[Dataset entries]
++++

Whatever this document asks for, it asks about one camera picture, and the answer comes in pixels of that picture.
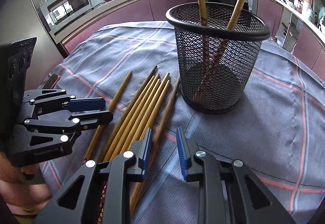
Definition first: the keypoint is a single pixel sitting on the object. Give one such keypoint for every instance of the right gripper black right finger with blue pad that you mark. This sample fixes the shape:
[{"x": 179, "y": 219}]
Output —
[{"x": 227, "y": 191}]

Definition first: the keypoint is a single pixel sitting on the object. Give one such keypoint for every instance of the bamboo chopstick red end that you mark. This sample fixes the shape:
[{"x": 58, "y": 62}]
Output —
[
  {"x": 122, "y": 135},
  {"x": 141, "y": 114},
  {"x": 118, "y": 125},
  {"x": 135, "y": 196},
  {"x": 203, "y": 19},
  {"x": 100, "y": 128},
  {"x": 233, "y": 20},
  {"x": 148, "y": 111}
]

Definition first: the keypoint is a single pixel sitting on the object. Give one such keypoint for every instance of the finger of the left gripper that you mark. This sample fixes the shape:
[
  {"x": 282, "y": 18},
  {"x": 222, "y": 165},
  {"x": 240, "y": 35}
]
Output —
[
  {"x": 87, "y": 104},
  {"x": 91, "y": 120}
]

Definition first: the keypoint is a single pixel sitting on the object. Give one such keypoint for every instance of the pink base cabinets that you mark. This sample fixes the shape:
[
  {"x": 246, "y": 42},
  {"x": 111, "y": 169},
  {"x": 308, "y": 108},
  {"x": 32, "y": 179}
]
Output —
[{"x": 310, "y": 42}]

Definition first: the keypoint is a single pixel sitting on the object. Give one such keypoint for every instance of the black mesh pen holder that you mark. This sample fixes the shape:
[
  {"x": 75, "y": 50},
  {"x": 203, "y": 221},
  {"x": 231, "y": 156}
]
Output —
[{"x": 214, "y": 63}]

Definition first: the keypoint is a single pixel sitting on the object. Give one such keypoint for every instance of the hand in pink sleeve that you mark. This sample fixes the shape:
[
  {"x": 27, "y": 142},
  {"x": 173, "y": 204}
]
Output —
[{"x": 21, "y": 196}]

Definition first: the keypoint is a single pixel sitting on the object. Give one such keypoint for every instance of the black camera box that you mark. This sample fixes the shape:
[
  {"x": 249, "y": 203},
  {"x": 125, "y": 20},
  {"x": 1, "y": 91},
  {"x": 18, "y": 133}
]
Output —
[{"x": 15, "y": 60}]

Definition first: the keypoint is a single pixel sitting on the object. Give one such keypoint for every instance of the white microwave oven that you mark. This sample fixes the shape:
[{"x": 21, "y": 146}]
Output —
[{"x": 57, "y": 14}]

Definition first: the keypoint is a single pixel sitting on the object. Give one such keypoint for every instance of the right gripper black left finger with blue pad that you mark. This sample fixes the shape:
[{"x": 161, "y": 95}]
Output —
[{"x": 78, "y": 199}]

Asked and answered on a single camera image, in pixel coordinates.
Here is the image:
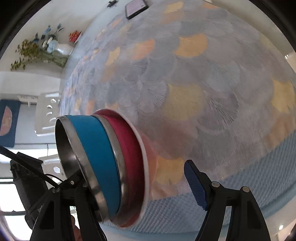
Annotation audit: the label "steel bowl blue exterior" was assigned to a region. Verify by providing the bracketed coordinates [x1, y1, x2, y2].
[55, 114, 128, 221]

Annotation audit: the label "steel bowl red exterior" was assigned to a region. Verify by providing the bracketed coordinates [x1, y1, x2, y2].
[92, 110, 145, 227]

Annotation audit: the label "person's left hand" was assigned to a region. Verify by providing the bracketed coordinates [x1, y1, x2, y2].
[71, 215, 83, 241]

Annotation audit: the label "white chair near left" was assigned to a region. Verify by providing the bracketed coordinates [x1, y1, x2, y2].
[39, 154, 66, 180]

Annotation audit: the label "white chair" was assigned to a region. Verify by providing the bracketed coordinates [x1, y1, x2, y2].
[39, 154, 66, 180]
[34, 92, 61, 137]

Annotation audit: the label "grey refrigerator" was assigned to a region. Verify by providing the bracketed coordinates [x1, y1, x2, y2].
[15, 104, 53, 145]

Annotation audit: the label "white chair far left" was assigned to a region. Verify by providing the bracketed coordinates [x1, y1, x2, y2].
[34, 92, 61, 137]

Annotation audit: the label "blue cloth with pink patch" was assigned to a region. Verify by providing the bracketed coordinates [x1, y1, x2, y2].
[0, 99, 21, 148]

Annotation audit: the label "glass vase yellow-green stems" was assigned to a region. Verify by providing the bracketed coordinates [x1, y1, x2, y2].
[10, 40, 68, 71]

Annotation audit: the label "scalloped fan pattern tablecloth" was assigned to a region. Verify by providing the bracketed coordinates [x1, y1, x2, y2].
[60, 1, 295, 200]

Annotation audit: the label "white ceramic vase blue flowers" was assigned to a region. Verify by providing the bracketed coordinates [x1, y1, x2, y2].
[32, 24, 74, 56]

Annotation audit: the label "red lidded tea cup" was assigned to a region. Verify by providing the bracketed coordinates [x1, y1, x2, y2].
[69, 30, 82, 44]

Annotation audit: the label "small black round object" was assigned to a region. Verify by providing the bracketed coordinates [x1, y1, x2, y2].
[107, 0, 118, 8]

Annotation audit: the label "black smartphone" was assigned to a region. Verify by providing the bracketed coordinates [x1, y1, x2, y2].
[125, 0, 149, 20]

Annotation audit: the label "white wall shelf rack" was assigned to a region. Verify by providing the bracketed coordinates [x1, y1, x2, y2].
[17, 95, 38, 106]

++++

ACTIVITY → Copy every entry above exactly as it stands, but leave the pictures out.

WRITTEN REPLY →
Whatever this document asks for, it asks about one camera picture, and the answer comes in pixels of that picture.
Definition first: the keypoint is a single pixel sitting on the object. Give one such keypoint for every instance of the right gripper black right finger with blue pad that you mark. This sample fixes the shape:
[{"x": 179, "y": 219}]
Output —
[{"x": 227, "y": 191}]

Definition first: the keypoint is a single pixel sitting on the object. Give one such keypoint for every instance of the bamboo chopstick red end that you mark. This sample fixes the shape:
[{"x": 58, "y": 62}]
Output —
[
  {"x": 122, "y": 135},
  {"x": 141, "y": 114},
  {"x": 118, "y": 125},
  {"x": 135, "y": 196},
  {"x": 203, "y": 19},
  {"x": 100, "y": 128},
  {"x": 233, "y": 20},
  {"x": 148, "y": 111}
]

Definition first: the keypoint is a single pixel sitting on the object. Give one such keypoint for every instance of the finger of the left gripper that you mark. This sample fixes the shape:
[
  {"x": 282, "y": 18},
  {"x": 222, "y": 165},
  {"x": 240, "y": 35}
]
Output —
[
  {"x": 87, "y": 104},
  {"x": 91, "y": 120}
]

Definition first: the keypoint is a single pixel sitting on the object. Give one such keypoint for every instance of the pink base cabinets that you mark. This sample fixes the shape:
[
  {"x": 246, "y": 42},
  {"x": 111, "y": 169},
  {"x": 308, "y": 108},
  {"x": 32, "y": 179}
]
Output —
[{"x": 310, "y": 42}]

Definition first: the keypoint is a single pixel sitting on the object. Give one such keypoint for every instance of the black mesh pen holder that you mark. This sample fixes the shape:
[
  {"x": 75, "y": 50},
  {"x": 203, "y": 221},
  {"x": 231, "y": 156}
]
Output —
[{"x": 214, "y": 63}]

Definition first: the keypoint is a single pixel sitting on the object. Give one such keypoint for every instance of the hand in pink sleeve that you mark. This sample fixes the shape:
[
  {"x": 27, "y": 142},
  {"x": 173, "y": 204}
]
Output —
[{"x": 21, "y": 196}]

Definition first: the keypoint is a single pixel sitting on the object. Give one such keypoint for every instance of the black camera box that you mark. This sample fixes the shape:
[
  {"x": 249, "y": 203},
  {"x": 125, "y": 20},
  {"x": 1, "y": 91},
  {"x": 18, "y": 133}
]
Output —
[{"x": 15, "y": 60}]

Definition first: the keypoint is a single pixel sitting on the object. Give one such keypoint for every instance of the white microwave oven that you mark. This sample fixes the shape:
[{"x": 21, "y": 146}]
Output —
[{"x": 57, "y": 14}]

Definition first: the keypoint is a single pixel sitting on the object. Give one such keypoint for every instance of the right gripper black left finger with blue pad that you mark. This sample fixes the shape:
[{"x": 161, "y": 95}]
Output —
[{"x": 78, "y": 199}]

Asked and answered on a single camera image, in pixel coordinates.
Here is the image:
Annotation audit: the label "steel bowl blue exterior" was assigned to a region. Verify by providing the bracketed coordinates [x1, y1, x2, y2].
[55, 114, 128, 221]

Annotation audit: the label "steel bowl red exterior" was assigned to a region. Verify by providing the bracketed coordinates [x1, y1, x2, y2].
[92, 110, 145, 227]

Annotation audit: the label "person's left hand" was assigned to a region. Verify by providing the bracketed coordinates [x1, y1, x2, y2].
[71, 215, 83, 241]

Annotation audit: the label "white chair near left" was assigned to a region. Verify by providing the bracketed coordinates [x1, y1, x2, y2].
[39, 154, 66, 180]

Annotation audit: the label "white chair" was assigned to a region. Verify by providing the bracketed coordinates [x1, y1, x2, y2].
[39, 154, 66, 180]
[34, 92, 61, 137]

Annotation audit: the label "grey refrigerator" was assigned to a region. Verify by providing the bracketed coordinates [x1, y1, x2, y2].
[15, 104, 53, 145]

Annotation audit: the label "white chair far left" was assigned to a region. Verify by providing the bracketed coordinates [x1, y1, x2, y2].
[34, 92, 61, 137]

Annotation audit: the label "blue cloth with pink patch" was assigned to a region. Verify by providing the bracketed coordinates [x1, y1, x2, y2].
[0, 99, 21, 148]

Annotation audit: the label "glass vase yellow-green stems" was assigned to a region. Verify by providing the bracketed coordinates [x1, y1, x2, y2].
[10, 40, 68, 71]

Annotation audit: the label "scalloped fan pattern tablecloth" was assigned to a region. Verify by providing the bracketed coordinates [x1, y1, x2, y2].
[60, 1, 295, 200]

Annotation audit: the label "white ceramic vase blue flowers" was assigned to a region. Verify by providing the bracketed coordinates [x1, y1, x2, y2].
[32, 24, 74, 56]

Annotation audit: the label "red lidded tea cup" was assigned to a region. Verify by providing the bracketed coordinates [x1, y1, x2, y2].
[69, 30, 82, 44]

Annotation audit: the label "small black round object" was assigned to a region. Verify by providing the bracketed coordinates [x1, y1, x2, y2].
[107, 0, 118, 8]

Annotation audit: the label "black smartphone" was assigned to a region. Verify by providing the bracketed coordinates [x1, y1, x2, y2].
[125, 0, 149, 20]

Annotation audit: the label "white wall shelf rack" was assigned to a region. Verify by providing the bracketed coordinates [x1, y1, x2, y2].
[17, 95, 38, 106]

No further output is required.